Task goal: For the records below, say how many lines contain the string "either". Give no other text.
*** Opening Data shown ***
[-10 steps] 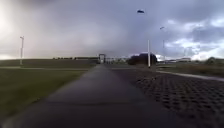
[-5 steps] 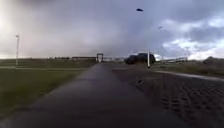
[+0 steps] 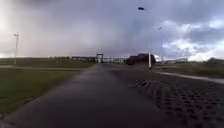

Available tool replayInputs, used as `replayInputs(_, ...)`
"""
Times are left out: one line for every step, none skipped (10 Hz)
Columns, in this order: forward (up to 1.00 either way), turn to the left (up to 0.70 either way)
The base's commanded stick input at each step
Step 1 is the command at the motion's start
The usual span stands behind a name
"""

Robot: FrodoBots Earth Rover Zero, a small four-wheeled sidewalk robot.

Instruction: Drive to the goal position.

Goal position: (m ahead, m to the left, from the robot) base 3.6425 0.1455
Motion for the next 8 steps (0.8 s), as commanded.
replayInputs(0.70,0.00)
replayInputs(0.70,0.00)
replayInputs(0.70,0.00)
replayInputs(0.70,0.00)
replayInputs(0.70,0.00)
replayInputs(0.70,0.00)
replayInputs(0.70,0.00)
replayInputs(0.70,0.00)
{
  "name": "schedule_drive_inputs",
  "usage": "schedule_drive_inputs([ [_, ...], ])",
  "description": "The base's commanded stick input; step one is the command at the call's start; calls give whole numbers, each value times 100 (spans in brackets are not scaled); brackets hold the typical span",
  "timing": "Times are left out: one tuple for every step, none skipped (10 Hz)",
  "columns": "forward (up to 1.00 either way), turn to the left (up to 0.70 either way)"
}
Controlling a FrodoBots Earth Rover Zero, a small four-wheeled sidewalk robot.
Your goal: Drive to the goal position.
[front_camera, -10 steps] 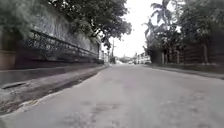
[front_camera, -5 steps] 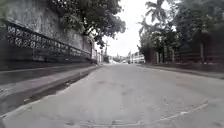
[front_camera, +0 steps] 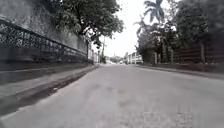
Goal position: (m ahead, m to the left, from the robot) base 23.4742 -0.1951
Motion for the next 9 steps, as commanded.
schedule_drive_inputs([
  [100,0],
  [100,-1],
  [100,-2],
  [100,-2],
  [100,-1],
  [100,0],
  [100,0],
  [100,2],
  [100,9],
])
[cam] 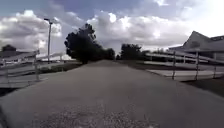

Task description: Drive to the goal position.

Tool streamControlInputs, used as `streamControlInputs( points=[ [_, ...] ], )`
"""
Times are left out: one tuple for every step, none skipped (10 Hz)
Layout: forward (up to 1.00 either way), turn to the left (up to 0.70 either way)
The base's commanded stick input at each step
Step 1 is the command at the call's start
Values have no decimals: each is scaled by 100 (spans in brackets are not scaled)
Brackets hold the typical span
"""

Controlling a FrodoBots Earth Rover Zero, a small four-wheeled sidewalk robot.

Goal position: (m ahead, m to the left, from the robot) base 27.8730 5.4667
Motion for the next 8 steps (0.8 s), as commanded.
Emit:
streamControlInputs(
  points=[
    [70, 0],
    [70, 0],
    [70, 0],
    [70, 35],
    [70, 31],
    [70, 11],
    [70, 0],
    [70, 0]
  ],
)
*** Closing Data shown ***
Answer to this problem: 3